Input data:
☆ ☆ ☆ ☆

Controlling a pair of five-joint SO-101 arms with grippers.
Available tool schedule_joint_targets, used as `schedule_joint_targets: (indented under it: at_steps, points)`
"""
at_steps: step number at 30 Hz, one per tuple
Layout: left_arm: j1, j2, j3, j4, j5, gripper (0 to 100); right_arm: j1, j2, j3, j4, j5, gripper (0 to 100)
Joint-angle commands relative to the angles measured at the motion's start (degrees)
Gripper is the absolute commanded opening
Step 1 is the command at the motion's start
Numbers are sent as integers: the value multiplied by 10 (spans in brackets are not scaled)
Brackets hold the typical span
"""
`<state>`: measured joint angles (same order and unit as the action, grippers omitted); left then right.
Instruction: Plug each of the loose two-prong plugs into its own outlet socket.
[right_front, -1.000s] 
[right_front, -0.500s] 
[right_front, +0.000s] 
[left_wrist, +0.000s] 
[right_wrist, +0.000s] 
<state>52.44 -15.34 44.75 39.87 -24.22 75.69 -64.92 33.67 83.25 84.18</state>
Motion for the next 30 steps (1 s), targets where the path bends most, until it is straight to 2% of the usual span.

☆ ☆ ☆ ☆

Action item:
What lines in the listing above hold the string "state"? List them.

Completed exercise:
`<state>`: measured joint angles (same order and unit as the action, grippers omitted); left then right.
<state>52.44 -15.34 44.75 39.87 -24.22 75.69 -64.92 33.67 83.25 84.18</state>

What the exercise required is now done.